**Supplied material:**
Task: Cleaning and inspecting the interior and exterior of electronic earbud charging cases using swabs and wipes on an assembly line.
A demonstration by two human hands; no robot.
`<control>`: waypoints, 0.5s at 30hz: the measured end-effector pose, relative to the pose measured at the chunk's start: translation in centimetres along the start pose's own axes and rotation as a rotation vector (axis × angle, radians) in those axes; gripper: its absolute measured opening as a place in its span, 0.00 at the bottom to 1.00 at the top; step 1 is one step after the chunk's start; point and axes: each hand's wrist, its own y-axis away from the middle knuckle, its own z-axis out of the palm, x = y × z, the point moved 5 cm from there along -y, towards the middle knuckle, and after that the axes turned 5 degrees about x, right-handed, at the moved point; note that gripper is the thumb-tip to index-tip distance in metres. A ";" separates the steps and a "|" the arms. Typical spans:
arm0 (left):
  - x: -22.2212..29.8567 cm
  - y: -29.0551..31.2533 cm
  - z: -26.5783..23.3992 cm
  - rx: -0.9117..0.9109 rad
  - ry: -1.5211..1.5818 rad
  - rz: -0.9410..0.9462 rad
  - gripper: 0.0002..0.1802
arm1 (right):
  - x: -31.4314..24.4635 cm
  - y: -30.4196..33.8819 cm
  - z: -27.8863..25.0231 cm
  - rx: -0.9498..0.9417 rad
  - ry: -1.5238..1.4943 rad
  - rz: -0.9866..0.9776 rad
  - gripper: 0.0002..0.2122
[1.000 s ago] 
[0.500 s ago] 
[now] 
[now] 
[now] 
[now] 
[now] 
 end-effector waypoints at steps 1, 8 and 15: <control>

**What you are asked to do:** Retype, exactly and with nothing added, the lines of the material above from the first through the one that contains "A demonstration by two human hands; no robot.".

**Result:**
Task: Cleaning and inspecting the interior and exterior of electronic earbud charging cases using swabs and wipes on an assembly line.
A demonstration by two human hands; no robot.

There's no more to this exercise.